▶ **AIM OF THE TASK**
In the listing that follows, how many lines contain "wall"? Give the number only.

▶ **ENTRIES PROVIDED**

########

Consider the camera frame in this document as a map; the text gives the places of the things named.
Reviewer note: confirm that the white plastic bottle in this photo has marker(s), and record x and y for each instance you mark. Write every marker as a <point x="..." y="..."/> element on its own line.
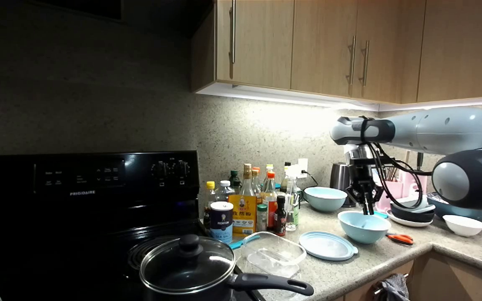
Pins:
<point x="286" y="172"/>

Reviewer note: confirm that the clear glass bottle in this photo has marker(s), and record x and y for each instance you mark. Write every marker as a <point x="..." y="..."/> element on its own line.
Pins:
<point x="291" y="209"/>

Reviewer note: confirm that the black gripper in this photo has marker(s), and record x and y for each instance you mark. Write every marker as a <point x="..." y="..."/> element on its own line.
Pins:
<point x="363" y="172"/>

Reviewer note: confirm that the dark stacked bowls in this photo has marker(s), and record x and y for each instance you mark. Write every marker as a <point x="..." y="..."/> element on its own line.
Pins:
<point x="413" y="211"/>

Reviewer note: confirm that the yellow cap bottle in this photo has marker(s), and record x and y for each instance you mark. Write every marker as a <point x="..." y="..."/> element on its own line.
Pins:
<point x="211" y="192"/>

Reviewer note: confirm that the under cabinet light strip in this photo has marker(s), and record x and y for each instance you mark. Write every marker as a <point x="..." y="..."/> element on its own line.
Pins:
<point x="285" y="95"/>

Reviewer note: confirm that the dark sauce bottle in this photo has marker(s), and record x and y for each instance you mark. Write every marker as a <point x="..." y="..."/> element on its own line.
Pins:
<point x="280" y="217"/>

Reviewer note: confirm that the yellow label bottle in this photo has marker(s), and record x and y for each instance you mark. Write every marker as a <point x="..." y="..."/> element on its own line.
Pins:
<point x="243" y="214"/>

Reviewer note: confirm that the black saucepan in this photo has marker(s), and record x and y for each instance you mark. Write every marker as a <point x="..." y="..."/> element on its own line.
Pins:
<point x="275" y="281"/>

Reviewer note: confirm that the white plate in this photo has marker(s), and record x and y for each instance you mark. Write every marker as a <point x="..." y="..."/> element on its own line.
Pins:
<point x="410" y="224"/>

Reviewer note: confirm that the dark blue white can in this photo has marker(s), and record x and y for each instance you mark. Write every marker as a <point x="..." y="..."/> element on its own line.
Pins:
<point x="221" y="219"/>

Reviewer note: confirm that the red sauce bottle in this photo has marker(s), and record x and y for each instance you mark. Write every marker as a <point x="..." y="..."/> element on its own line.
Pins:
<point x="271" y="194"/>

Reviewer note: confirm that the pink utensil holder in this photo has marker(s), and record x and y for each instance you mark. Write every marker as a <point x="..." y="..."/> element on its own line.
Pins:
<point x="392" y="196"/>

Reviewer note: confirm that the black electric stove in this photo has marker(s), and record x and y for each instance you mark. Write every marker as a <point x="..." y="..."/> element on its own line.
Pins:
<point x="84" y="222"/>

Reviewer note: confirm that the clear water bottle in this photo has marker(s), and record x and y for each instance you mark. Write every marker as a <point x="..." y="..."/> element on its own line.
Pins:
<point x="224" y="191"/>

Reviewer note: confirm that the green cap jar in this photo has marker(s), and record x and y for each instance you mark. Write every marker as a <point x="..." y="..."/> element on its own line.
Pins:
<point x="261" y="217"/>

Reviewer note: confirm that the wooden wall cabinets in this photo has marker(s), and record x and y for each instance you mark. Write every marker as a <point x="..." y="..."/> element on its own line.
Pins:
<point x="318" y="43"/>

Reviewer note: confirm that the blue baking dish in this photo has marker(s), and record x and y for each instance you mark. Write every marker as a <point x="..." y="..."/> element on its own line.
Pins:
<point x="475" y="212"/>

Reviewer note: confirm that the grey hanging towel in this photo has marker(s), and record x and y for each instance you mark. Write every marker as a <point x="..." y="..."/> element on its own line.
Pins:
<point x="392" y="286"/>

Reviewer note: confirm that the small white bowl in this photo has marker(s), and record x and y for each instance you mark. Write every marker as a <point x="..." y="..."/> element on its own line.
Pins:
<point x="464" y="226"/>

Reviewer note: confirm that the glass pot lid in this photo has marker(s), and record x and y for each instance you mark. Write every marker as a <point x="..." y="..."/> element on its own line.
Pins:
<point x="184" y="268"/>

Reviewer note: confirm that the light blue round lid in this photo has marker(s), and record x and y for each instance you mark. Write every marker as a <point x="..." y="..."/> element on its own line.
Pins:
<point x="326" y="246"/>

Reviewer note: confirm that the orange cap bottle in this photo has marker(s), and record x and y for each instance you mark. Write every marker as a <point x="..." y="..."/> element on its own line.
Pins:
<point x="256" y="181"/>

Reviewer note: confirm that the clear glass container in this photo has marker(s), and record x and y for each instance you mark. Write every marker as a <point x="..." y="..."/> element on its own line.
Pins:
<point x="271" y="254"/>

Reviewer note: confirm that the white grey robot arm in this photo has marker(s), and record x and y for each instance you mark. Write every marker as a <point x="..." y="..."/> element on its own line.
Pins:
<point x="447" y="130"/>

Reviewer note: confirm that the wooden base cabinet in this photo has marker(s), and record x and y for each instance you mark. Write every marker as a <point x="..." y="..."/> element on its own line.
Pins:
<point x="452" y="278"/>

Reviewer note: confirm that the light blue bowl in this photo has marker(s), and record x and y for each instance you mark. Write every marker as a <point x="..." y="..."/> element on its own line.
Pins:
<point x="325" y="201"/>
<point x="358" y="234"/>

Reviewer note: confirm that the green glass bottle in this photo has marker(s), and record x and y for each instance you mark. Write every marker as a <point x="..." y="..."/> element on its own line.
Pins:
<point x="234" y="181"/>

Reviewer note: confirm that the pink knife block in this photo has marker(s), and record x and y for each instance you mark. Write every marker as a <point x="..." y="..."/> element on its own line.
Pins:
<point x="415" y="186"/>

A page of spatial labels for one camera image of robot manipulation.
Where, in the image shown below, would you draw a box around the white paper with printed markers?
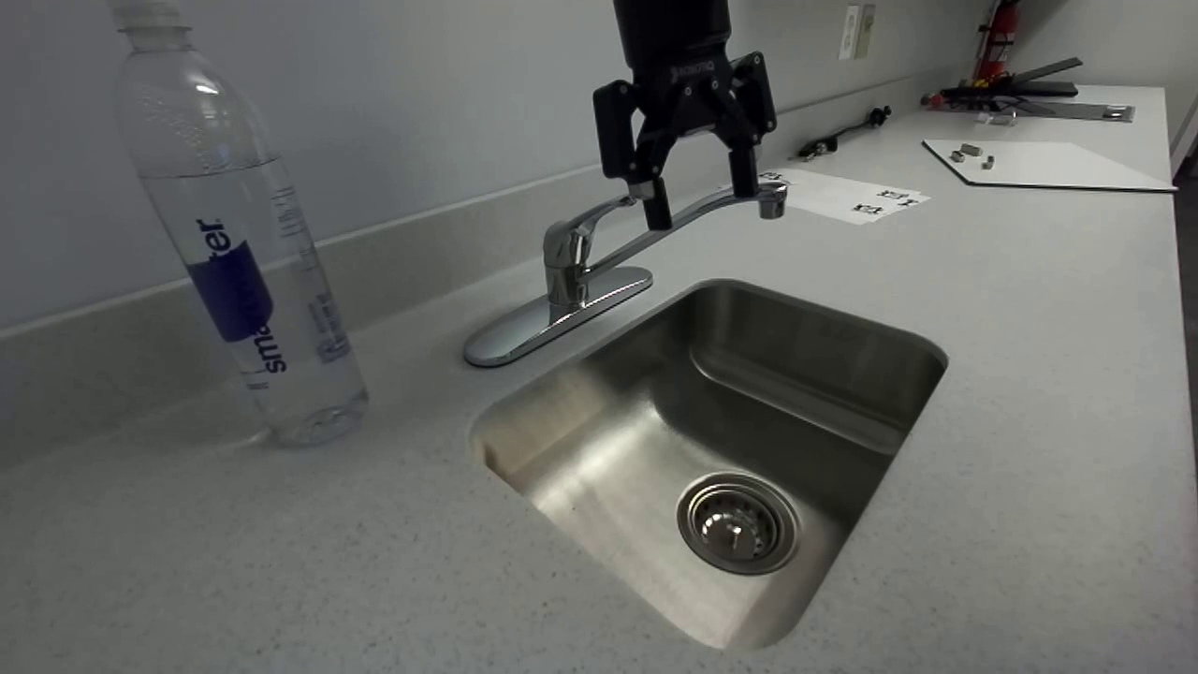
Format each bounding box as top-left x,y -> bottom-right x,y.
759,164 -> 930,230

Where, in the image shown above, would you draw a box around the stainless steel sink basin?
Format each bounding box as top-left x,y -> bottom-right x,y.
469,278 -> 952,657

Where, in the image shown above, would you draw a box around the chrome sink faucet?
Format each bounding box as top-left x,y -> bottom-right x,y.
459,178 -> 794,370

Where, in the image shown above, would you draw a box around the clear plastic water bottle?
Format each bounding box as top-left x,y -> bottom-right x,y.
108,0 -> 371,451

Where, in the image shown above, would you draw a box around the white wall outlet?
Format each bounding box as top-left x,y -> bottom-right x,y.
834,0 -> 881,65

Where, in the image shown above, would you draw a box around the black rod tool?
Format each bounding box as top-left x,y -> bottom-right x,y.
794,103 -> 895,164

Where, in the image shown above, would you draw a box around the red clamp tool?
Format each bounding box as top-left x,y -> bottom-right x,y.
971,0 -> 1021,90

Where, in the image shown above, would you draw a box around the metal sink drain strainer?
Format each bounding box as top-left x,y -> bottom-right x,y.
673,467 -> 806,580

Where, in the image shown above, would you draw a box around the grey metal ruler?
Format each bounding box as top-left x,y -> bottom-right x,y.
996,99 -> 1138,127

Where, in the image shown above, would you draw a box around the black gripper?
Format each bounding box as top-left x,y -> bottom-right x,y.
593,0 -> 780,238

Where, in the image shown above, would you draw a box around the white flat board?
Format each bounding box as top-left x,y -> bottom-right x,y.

########

▶ **ANSWER BELOW**
2